This is due to the biggest failure of "No Russian" mission in MW2: it has no substantive purpose to the plot, and fails to stand as anything other than shock value to facilitate its buzz. Makarov completely evaporates as a villain throughout the rest of the story, the conflict with his organization is never resolved, you even ask him for his help at the end of the game to take out a villain with even less evident motives. There is no meaningful value a player can extract from the level. I challenge anyone on this site to explain how MW2 portrays complex heroism as the author Andy Chalk suggests, outside of their own, reaching rationalizations.

Far Cry 2, quite adversely, has all of the action supplement the message, theme, or ideas they're trying to get across about development in third world nations, and answers why Africa can't get out of debt. Essentially places like Africa are told to modernize, and the only way to do it is to bring in foreign advisers (the mercenariy officers in the UFLL and APR) and foreign businessmen (the targets in Assassination side missions) who only facilitate the chaos and make things worse. Over the course of the story, you deal with both of them.

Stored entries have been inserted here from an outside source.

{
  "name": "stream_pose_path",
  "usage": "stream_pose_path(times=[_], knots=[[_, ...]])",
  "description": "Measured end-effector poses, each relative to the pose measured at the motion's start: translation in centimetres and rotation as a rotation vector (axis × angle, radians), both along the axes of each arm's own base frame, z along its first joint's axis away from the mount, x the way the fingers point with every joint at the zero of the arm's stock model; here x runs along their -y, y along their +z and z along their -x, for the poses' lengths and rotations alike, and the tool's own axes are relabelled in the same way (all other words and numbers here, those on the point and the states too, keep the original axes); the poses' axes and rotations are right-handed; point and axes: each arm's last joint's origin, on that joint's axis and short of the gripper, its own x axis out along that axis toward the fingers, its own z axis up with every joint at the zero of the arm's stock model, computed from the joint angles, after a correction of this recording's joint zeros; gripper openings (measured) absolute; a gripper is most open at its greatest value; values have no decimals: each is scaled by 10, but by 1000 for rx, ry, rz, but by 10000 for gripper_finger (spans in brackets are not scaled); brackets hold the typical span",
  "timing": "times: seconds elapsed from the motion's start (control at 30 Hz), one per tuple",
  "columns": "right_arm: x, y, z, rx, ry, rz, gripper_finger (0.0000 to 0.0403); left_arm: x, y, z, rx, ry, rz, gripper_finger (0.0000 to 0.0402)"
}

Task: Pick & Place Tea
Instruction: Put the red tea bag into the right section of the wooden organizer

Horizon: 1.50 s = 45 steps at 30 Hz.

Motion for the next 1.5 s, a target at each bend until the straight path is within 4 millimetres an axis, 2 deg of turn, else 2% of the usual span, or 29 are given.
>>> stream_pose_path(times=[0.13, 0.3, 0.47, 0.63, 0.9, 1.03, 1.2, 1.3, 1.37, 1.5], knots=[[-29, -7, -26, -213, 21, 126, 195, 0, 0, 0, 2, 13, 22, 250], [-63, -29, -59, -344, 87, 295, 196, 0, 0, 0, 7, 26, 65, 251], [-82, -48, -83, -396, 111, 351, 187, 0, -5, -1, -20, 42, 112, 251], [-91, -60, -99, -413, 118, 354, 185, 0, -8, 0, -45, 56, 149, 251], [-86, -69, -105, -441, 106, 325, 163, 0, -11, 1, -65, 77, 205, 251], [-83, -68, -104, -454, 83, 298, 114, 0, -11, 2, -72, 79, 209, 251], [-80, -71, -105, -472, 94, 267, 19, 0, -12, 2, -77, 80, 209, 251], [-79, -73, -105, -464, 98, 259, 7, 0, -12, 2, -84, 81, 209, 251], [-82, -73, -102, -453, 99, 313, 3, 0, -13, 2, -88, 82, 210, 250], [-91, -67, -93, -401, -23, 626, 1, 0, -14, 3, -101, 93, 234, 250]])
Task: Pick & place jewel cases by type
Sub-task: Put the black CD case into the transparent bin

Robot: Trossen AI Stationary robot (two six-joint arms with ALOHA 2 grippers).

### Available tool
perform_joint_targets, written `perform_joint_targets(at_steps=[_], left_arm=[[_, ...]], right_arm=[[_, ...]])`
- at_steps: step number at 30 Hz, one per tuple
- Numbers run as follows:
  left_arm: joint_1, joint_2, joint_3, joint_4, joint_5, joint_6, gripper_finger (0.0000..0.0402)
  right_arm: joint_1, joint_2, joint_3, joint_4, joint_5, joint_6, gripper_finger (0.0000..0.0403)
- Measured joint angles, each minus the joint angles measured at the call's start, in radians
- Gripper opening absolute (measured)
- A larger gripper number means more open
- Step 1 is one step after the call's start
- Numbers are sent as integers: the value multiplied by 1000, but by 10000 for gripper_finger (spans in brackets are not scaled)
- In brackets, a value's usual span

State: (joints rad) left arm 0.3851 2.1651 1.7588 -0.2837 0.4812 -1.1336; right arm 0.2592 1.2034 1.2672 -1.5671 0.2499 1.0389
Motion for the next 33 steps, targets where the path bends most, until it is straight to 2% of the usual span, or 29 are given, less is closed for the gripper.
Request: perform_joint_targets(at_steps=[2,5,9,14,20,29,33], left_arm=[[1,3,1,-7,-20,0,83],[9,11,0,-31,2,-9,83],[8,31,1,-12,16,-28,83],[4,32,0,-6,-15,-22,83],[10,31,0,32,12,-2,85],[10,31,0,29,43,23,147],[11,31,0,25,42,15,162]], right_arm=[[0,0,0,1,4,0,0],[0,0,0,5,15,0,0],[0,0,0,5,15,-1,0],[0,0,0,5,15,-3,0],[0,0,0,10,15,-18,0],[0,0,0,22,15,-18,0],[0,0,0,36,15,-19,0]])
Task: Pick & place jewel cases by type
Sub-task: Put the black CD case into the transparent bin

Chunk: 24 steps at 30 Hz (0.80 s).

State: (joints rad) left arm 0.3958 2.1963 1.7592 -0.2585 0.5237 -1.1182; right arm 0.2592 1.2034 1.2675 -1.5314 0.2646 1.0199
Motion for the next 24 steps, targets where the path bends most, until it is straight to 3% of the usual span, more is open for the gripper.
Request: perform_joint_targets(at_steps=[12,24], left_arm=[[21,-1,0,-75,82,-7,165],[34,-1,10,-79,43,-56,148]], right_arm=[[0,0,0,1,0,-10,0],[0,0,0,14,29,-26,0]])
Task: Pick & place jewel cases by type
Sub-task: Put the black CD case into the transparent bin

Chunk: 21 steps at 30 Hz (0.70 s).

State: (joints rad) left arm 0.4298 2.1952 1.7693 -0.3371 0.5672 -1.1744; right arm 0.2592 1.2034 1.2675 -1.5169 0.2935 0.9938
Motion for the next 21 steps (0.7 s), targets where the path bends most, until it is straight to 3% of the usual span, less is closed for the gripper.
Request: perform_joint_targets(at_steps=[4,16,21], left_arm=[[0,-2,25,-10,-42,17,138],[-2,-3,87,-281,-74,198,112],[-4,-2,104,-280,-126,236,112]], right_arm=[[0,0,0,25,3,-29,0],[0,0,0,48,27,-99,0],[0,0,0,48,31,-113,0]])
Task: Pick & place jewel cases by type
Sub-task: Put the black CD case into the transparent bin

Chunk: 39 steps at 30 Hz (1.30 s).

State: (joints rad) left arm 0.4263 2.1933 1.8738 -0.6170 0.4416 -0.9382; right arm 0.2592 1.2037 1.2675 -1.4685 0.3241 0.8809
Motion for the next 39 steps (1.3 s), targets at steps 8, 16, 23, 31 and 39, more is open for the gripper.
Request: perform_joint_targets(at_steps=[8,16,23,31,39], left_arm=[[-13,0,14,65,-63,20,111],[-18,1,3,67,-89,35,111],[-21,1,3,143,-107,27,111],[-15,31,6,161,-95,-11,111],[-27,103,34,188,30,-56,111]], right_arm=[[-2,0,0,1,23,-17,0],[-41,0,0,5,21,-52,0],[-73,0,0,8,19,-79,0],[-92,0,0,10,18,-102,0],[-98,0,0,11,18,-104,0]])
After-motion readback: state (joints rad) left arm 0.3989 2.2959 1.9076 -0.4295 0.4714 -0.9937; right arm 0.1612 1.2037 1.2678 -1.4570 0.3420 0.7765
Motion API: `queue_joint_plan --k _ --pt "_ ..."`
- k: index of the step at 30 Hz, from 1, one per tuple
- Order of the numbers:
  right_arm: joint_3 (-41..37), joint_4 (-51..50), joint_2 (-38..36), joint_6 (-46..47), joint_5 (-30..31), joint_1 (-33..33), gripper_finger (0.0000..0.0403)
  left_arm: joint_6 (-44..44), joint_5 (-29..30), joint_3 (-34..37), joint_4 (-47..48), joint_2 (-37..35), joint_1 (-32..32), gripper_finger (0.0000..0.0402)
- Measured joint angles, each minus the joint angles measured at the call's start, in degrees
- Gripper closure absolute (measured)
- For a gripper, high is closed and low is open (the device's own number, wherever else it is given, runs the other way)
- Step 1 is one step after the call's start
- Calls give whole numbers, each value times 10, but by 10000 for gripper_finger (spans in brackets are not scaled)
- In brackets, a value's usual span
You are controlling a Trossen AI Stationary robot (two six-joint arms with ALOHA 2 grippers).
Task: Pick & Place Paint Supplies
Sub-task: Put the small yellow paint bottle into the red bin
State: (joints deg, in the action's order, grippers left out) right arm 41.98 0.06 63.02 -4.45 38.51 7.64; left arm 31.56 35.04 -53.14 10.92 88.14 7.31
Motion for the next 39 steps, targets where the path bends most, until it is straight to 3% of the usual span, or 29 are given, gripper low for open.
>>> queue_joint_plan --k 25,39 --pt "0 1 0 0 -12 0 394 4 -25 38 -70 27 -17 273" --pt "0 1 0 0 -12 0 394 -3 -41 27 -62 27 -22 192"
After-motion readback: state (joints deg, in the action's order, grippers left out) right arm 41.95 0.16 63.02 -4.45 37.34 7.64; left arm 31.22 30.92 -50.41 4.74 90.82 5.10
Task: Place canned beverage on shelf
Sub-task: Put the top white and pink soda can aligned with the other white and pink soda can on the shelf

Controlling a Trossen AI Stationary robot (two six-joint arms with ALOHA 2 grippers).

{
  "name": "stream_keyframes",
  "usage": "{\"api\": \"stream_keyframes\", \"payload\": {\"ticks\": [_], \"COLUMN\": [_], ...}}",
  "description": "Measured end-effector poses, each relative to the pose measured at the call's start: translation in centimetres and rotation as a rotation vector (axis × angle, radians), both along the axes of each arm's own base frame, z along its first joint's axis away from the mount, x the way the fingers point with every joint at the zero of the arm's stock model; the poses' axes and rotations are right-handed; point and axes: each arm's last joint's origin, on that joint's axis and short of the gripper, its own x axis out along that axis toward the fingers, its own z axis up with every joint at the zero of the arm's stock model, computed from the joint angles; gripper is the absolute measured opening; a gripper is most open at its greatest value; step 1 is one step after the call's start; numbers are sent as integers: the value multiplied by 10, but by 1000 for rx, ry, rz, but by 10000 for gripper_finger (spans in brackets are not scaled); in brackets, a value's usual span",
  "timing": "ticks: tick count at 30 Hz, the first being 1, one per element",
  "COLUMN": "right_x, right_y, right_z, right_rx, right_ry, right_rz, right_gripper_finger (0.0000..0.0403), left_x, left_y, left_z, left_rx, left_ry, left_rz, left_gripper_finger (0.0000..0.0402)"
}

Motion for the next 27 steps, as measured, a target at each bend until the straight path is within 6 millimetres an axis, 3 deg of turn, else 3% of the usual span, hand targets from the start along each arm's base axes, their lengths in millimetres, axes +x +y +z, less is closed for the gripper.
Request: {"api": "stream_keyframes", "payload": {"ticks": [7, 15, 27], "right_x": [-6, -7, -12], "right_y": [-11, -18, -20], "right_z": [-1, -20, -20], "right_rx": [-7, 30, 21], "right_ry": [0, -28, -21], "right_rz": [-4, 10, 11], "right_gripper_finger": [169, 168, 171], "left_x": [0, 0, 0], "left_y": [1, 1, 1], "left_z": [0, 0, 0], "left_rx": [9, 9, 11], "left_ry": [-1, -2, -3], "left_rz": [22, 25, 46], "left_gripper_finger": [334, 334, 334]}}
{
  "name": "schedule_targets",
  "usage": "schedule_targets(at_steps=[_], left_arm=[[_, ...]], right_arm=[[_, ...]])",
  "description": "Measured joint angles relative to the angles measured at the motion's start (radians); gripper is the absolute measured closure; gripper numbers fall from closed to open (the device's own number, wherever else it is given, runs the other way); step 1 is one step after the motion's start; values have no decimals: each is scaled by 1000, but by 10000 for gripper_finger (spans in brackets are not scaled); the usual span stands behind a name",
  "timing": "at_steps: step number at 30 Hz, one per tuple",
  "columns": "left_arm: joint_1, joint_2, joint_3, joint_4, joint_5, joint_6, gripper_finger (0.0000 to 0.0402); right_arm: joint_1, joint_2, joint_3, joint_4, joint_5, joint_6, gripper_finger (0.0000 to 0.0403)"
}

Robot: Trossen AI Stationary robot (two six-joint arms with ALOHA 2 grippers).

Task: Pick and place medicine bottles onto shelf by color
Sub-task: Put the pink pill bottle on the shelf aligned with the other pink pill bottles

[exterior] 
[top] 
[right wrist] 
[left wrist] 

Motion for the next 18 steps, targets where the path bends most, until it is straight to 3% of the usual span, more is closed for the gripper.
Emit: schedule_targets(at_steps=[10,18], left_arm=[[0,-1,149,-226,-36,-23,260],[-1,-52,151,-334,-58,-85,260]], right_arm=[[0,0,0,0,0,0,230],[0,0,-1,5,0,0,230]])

Throughout the game, the worst you can do is help the factions get a one up on eachother and take a quick paycheck.

However, if you subvert the missions with a buddy, you isolate the factions in their conflicts, and deprive them from terrorizing the civilian population. What's striking is that not only is this the moral choice, but the game is designed that subverting the missions largely expands the scope of a mission and makes it that much more epic. At the end of the day, FC2 puts the player in an already morally amibguous setting and acts you to make real decisions that aren't always easy.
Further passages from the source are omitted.